Likewise the introduction of Bearcats (Ballistic Engineered Armoured Response Counter Attack Truck) into Australia’s State police, funded by the Commonwealth government, to enhance our national security capabilities, and their subsequent use in non-counter terrorism operations, has not raised a concern. On two of Kingshott’s three steps towards militarisation – uniforms and equipment – Australian policing is partially following the US trends – but without a corresponding crisis of confidence.

Perhaps there are more forces at work here. Tregida argues securitisation is aided by the participation of senior police executives not being ‘simple bystanders’ to the process, but as ‘active participants’. But this is consistent with the development of senior police executives, where their political acumen, engagement and agility are highly regarded. Tregida also argues the impact of securitisation is limited by resistance, with frontline police responding to the rhetoric and planning by senior officers with ambivalence. This is unsurprising given the well documented capabilities of police to resist change (Guyot’s 1979 description of ‘bending granite’). A possible third force is maybe what Rebecca Ananian-Welsh calls normalisation, through which incremental steps by Australian law enforcement, parliaments and the judicial system have created capabilities well beyond their original intention. Ananian-Welch argues normalisation has been aided by the ongoing political contest for the mantle of ‘toughest on crime’, and by a lack of evidence as to the effectiveness of the introduced measures.

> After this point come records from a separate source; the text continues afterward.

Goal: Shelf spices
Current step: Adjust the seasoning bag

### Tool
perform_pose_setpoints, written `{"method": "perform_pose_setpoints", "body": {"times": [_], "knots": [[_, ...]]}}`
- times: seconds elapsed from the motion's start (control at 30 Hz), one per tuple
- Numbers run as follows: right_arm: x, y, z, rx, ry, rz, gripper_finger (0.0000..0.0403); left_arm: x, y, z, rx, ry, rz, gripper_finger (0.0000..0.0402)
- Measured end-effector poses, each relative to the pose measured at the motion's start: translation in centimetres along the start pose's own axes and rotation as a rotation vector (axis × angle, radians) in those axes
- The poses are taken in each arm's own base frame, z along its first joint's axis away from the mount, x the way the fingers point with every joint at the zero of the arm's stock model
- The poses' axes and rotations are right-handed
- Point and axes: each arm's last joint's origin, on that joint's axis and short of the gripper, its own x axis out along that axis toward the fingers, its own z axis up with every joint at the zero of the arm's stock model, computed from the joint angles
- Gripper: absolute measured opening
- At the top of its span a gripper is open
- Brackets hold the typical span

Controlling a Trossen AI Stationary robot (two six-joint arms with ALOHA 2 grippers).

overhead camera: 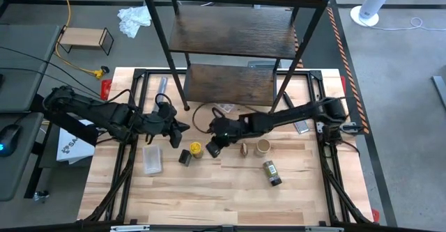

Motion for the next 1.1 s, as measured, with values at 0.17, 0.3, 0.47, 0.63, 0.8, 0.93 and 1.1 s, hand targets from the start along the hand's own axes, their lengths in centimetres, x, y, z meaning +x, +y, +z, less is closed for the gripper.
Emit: {"method": "perform_pose_setpoints", "body": {"times": [0.17, 0.3, 0.47, 0.63, 0.8, 0.93, 1.1], "knots": [[-5.2, -0.6, -0.4, -0.058, 0.052, -0.195, 0.0, 0.1, -0.1, -0.4, 0.044, -0.007, 0.006, 0.0], [-8.5, -1.5, -1.1, -0.019, 0.096, -0.351, 0.0, 0.7, 0.2, -1.3, 0.05, -0.019, 0.015, 0.0], [-9.9, -2.2, -1.6, 0.057, 0.119, -0.46, 0.0, 1.9, 0.3, -2.2, 0.018, -0.065, -0.044, 0.0], [-9.9, -2.3, -1.8, 0.135, 0.118, -0.485, 0.0, 2.8, 0.6, -3.1, -0.009, -0.083, -0.106, 0.0], [-9.0, -2.4, -2.0, 0.16, 0.15, -0.47, 0.0, 3.1, 0.8, -3.5, -0.004, -0.062, -0.115, 0.0], [-7.8, -2.6, -2.5, 0.193, 0.218, -0.483, 0.0, 3.1, 0.7, -3.6, -0.002, -0.051, -0.126, 0.0], [-5.6, -3.2, -3.9, 0.203, 0.325, -0.552, 0.0, 3.1, 0.7, -3.6, -0.001, -0.048, -0.127, 0.0]]}}
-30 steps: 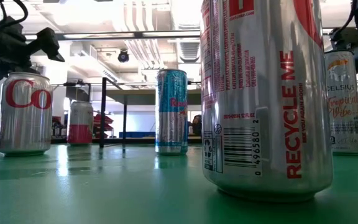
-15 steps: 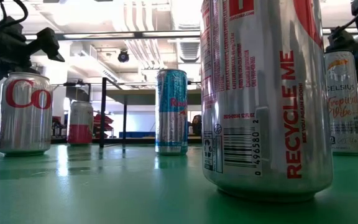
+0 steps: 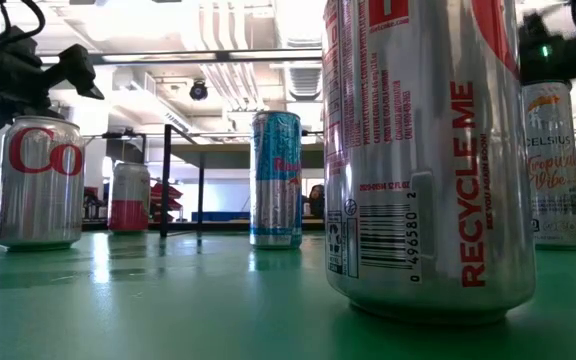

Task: Place canned beverage on shelf
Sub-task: Move the soda cans to the center of the table

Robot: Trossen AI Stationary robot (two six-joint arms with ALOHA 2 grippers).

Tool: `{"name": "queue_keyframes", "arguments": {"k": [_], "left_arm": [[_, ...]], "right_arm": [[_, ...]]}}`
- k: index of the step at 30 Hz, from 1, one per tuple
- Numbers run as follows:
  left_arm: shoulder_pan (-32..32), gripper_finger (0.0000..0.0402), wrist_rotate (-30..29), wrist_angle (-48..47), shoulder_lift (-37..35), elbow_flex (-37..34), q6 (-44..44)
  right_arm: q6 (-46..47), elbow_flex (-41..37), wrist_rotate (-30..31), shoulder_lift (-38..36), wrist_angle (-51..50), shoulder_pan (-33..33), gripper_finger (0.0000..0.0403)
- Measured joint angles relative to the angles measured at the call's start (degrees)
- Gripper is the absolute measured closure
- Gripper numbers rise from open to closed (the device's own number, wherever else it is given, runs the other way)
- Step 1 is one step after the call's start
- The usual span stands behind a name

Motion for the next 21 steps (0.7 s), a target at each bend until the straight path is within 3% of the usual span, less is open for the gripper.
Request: {"name": "queue_keyframes", "arguments": {"k": [3,6,11,18,21], "left_arm": [[0.0,0.0013,0.0,0.0,0.0,0.0,0.0],[0.0,0.0013,0.0,0.0,0.0,0.0,0.0],[0.0,0.0013,0.0,0.0,0.0,0.0,0.0],[0.0,0.0013,0.0,0.0,0.0,0.0,0.0],[0.0,0.0013,0.0,0.0,0.0,0.0,0.0]], "right_arm": [[-2.0,10.0,-0.1,1.1,-13.9,0.0,0.0264],[4.9,20.4,-0.6,4.4,-34.2,0.0,0.0264],[29.8,32.0,-1.4,13.4,-61.4,0.0,0.0264],[63.4,42.2,-6.7,23.6,-87.3,0.0,0.0264],[72.5,46.0,-8.0,26.6,-93.8,-0.4,0.0264]]}}
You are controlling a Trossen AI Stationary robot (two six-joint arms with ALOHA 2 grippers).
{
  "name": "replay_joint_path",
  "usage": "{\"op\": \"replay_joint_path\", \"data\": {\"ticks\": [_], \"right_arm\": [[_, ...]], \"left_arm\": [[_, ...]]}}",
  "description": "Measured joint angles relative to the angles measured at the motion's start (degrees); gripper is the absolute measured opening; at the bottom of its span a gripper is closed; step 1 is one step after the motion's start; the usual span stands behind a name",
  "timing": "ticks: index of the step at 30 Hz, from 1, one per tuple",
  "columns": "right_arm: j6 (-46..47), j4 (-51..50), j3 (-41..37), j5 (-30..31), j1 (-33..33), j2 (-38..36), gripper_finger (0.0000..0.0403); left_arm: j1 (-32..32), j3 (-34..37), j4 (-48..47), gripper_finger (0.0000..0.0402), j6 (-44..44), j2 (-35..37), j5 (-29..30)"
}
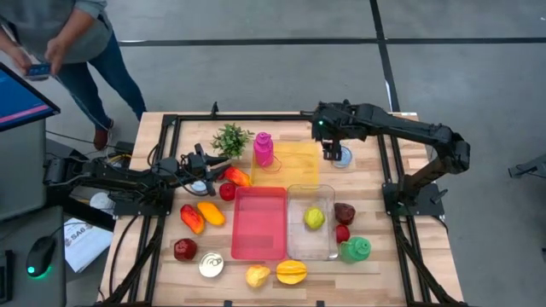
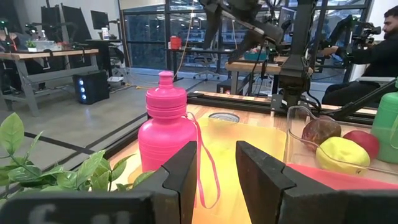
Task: Pick & Place Food Item
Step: Put the red apple into the transparent bin
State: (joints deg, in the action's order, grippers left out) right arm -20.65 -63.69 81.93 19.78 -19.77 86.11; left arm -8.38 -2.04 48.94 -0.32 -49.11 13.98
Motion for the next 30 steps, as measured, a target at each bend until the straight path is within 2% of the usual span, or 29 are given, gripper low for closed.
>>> {"op": "replay_joint_path", "data": {"ticks": [5,7,12,19,22,30], "right_arm": [[5.8,-1.9,-0.4,-10.6,-4.2,0.0,0.0282],[6.1,-0.3,-1.5,-12.2,-5.1,0.0,0.0281],[5.7,4.2,-3.9,-12.4,-6.9,0.0,0.0281],[6.1,5.4,-4.0,-10.9,-8.5,0.0,0.0281],[8.2,5.8,-4.0,-9.0,-9.1,0.0,0.0281],[13.5,6.7,-4.0,-9.3,-8.8,0.2,0.0281]], "left_arm": [[0.0,0.0,-0.1,0.0099,0.0,0.0,0.0],[0.0,0.0,-0.1,0.0099,0.0,0.0,0.0],[0.0,0.0,-0.1,0.0099,0.0,0.0,0.0],[0.0,0.0,-0.1,0.0099,0.0,0.0,-0.1],[0.0,0.0,-0.1,0.0099,0.0,0.0,-0.1],[0.0,0.0,-0.1,0.0099,0.0,0.0,-0.1]]}}
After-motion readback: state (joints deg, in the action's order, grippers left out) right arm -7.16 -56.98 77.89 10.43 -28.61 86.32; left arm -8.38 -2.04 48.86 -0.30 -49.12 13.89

And maybe it is this last point we need to consider further. Without an actual crisis on the scale of 9/11, how do we know if Australian counter terrorism systems, measures and approaches are effective enough? We are left to consider their effectiveness in the context of small scale crises and wonder what could be next. In the absence of knowing what is effective, the incrementalism and normalisation of securitisation continues. And without a public backlash, such as Ferguson, Missouri in 2014 or England in 2011, at what point do our law enforcement, political and judicial systems consider if securitisation has gone too far?

In the meantime, I wonder about the future fate of my mother-in-law with her cash stashed shoe box under her bed. How long before there is a digital detection of a suspicious cluster of $100 bills somewhere in Sydney’s eastern suburbs? How long before there is a knock on the door, an armed team of police dressed in black move in quickly, ready for any threat? Good thing Hanna now lives in a nursing home in the fog of dementia. She has already had that knock on her door, back in 1944 Europe – once was enough.